More and more, fed cattle are now sold by cattle feeders to packers in transac­tions such as “grade-and-yield” or “on-a-grid” that require that all carcasses in such groups be officially yield graded and quality graded. Some packers may also have their own in-house grades and pre­mium/discount programs independent of USDA grades. Questionnaires from the 2005 National Beef Quality Audit suggested that more than half of the fed cattle marketed in the U.S. are now sold “on the grid” or “in the beef.” In addition, the per­centages of source- and age-verified cattle are small but increasing.

Carcass Traits

Yield grades and quality grades are determined from observing and measur­ing specific carcass traits. Additional carcass traits not used in the official USDA grading system, such as tenderness, also affect beef end product. Individual traits impact carcass grades and product value in different ways. The following section lists and discusses individual carcass traits. Data from the Mississippi Farm to Feedlot program from 1993 through 2007 are included where appropriate. The Farm to Feedlot program facilitates retained ownership of Mississippi feeder cattle through the feeding phase. The program provides feedlot performance and carcass data, which can be linked to individual sires and/or cows, to aid in genetic selec­tion for improved performance.

Hot Carcass Weight

Hot carcass weight (HCW) is the hot or unchilled weight of a beef carcass after har­vest and removal of the hide, head, gas­trointestinal tract, and internal organs. It is sometimes reported as carcass weight. Carcass weight is the most important factor in determining carcass value when cattle are sold. Regardless of how cattle are mar­keted, whether on a dressed-weight basis or on a value-based grid, carcass value is always tied to the weight of the carcass. Therefore, in many cases, a heavier carcass may have a greater total value than a lighter carcass because of the difference in total pounds, even if the lighter carcass is more valuable on a per-pound basis. HCW is also used in yield grade calculations. Generally, the percentage of retail product decreases as cattle increase in weight because of increased fat deposition, but this depends on the growth stage of the animal.
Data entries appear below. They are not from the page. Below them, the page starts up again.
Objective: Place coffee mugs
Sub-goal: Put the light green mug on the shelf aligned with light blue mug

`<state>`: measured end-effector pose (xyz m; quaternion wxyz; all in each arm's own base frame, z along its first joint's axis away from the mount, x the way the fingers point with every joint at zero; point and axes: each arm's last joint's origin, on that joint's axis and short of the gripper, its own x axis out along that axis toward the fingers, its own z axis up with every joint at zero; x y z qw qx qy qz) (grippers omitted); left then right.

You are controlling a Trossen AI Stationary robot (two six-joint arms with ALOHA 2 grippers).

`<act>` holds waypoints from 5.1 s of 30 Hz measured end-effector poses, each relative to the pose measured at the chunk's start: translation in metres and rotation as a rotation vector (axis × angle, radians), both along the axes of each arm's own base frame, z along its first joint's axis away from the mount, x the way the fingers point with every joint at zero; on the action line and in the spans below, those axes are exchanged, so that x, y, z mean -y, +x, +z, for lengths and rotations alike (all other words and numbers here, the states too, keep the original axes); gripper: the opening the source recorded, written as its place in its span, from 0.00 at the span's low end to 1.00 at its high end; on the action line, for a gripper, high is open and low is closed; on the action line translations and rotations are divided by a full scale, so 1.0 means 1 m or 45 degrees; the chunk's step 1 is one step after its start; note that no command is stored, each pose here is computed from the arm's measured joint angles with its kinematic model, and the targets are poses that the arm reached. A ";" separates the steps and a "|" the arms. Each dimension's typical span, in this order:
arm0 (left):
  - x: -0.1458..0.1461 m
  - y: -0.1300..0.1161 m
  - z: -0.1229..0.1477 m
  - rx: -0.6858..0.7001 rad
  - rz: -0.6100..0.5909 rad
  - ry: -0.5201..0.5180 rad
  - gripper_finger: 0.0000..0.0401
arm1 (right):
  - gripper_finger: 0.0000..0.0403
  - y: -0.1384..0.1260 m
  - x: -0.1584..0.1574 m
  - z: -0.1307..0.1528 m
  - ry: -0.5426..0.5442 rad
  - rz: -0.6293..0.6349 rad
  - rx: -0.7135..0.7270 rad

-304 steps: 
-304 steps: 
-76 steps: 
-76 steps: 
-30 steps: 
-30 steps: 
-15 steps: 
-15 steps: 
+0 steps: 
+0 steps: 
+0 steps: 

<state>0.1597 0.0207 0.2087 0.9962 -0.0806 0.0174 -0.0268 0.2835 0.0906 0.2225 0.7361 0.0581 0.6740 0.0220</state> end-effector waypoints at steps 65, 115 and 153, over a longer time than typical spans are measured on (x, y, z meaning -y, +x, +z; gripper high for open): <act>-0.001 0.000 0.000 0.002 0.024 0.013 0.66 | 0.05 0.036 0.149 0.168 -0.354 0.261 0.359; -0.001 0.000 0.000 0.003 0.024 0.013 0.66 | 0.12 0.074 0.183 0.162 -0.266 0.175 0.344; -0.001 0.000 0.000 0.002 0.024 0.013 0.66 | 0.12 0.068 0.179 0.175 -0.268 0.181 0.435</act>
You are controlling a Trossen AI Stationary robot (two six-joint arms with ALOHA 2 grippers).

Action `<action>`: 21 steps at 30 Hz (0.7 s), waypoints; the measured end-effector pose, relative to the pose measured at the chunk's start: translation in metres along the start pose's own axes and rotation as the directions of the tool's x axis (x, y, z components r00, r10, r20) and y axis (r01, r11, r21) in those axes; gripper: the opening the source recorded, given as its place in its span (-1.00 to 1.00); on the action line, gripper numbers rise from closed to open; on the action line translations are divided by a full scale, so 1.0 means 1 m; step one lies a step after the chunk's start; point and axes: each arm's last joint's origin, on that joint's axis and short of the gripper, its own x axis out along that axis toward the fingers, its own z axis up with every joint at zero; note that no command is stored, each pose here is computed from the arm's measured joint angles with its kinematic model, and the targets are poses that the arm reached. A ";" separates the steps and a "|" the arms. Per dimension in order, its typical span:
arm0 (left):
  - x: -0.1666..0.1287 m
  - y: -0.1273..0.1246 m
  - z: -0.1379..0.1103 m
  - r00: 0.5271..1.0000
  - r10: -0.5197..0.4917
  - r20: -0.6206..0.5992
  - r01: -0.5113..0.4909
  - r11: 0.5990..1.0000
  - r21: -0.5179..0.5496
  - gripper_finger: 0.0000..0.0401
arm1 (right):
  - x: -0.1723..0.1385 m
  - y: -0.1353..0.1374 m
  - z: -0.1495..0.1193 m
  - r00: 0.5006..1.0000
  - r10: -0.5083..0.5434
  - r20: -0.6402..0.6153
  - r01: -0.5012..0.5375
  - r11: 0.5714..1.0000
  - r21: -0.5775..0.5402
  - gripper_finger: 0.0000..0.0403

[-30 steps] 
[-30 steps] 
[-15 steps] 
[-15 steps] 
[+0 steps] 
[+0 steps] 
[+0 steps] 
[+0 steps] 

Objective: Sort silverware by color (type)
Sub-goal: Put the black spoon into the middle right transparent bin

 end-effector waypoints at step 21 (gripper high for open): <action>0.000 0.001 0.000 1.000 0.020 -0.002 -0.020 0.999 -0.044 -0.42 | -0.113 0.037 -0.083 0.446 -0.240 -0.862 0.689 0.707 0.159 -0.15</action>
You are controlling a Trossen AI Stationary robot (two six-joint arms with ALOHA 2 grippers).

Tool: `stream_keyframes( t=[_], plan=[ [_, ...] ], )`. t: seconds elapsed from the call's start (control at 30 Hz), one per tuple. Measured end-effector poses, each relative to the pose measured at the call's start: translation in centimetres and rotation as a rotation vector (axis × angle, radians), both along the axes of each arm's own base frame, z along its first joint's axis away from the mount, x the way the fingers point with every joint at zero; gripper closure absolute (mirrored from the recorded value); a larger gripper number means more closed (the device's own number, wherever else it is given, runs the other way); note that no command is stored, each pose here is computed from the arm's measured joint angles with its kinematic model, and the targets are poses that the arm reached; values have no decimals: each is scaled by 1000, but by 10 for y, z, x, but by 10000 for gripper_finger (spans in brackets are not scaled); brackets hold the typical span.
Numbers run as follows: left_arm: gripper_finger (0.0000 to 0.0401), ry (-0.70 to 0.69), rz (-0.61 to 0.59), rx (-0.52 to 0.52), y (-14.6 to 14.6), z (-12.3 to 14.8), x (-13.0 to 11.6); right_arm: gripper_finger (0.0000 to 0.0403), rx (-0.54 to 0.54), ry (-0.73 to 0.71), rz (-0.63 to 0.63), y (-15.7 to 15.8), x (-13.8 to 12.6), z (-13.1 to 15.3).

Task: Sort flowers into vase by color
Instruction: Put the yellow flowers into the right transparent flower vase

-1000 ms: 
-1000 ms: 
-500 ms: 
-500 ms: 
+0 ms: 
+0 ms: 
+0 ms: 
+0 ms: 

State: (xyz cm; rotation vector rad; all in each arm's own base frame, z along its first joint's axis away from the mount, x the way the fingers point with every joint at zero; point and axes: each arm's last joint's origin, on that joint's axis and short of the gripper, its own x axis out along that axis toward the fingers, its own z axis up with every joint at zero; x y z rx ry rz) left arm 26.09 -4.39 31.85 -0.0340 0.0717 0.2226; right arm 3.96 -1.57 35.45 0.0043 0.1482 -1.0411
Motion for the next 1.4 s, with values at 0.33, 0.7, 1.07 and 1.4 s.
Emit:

Packers monetarily discount heavyweight and lightweight carcasses that do not fit their specifica­tions. Generally, as carcass weights move further away from baseline specifications, discount levels increase. Large fluctuations in carcass weights create challenges during harvesting and processing. Heavy carcasses can break or damage overhead rail systems in packing plants, and light carcasses may be too short for station­ary equipment used in carcass fabrication. Additionally, wholesale beef cuts that are outside desired size ranges are difficult to manage and market in a boxed-beef system.

The National Beef Quality Audit outlined a range of 650 to 850 pounds as an industry target for carcass weight. Carcass size is genetically influenced and can be changed with an emphasis on frame size and growth rate in breeding decisions. Management of days on feed, implant regimes, and feeding programs can also be changed to affect carcass weights. Mississippi Farm to Feedlot program data show that the 15-year average for HCW was 750 pounds.

Dressing Percentage

Dressing percentage is HCW as a percent­age of the animal’s live weight at harvest. It typi­cally ranges from 60 to 64 percent for the majority of fed cattle and averaged 64 percent for the Mississippi Farm to Feedlot program cattle from 1993 through 2007. To calculate dressing percentage, divide HCW by the animal’s live weight. The result is a percentage. For example, if a 1,200-pound steer produces a 768-pound carcass, the dressing percentage is 64 percent (768 ÷ 1,200 × 100% = 64%). Similarly, animal live weight times the dressing percentage yields the carcass weight.

A 1,200 pound steer after a 64-percent dressing yields a 768-pound carcass.

Figure 1. Dressing percentage example: 1,200-pound steer × 64% dressing percentage = 768-pound carcass.

Ribeye Area

Ribeye area (REA) is an indicator of the amount of lean muscle associated with a carcass. As the REA increases, the amount of muscle in a carcass increases. It is an important factor in determining yield grade. As REA increases, yield grade tends to improve. REA is determined by measuring the area of the longissimus dorsi (ribeye) muscle exposed by cutting or “ribbing” the carcass between the 12th and 13th ribs. REA is expressed in square inches and is often determined using a grid device, analysis of ribeye tracings, or most recently, electronic vision instruments that are basically computerized cameras.

Ribeye area is measured with a transparent overlay of squares..

Figure 2. Ribeye area prepared for measurement.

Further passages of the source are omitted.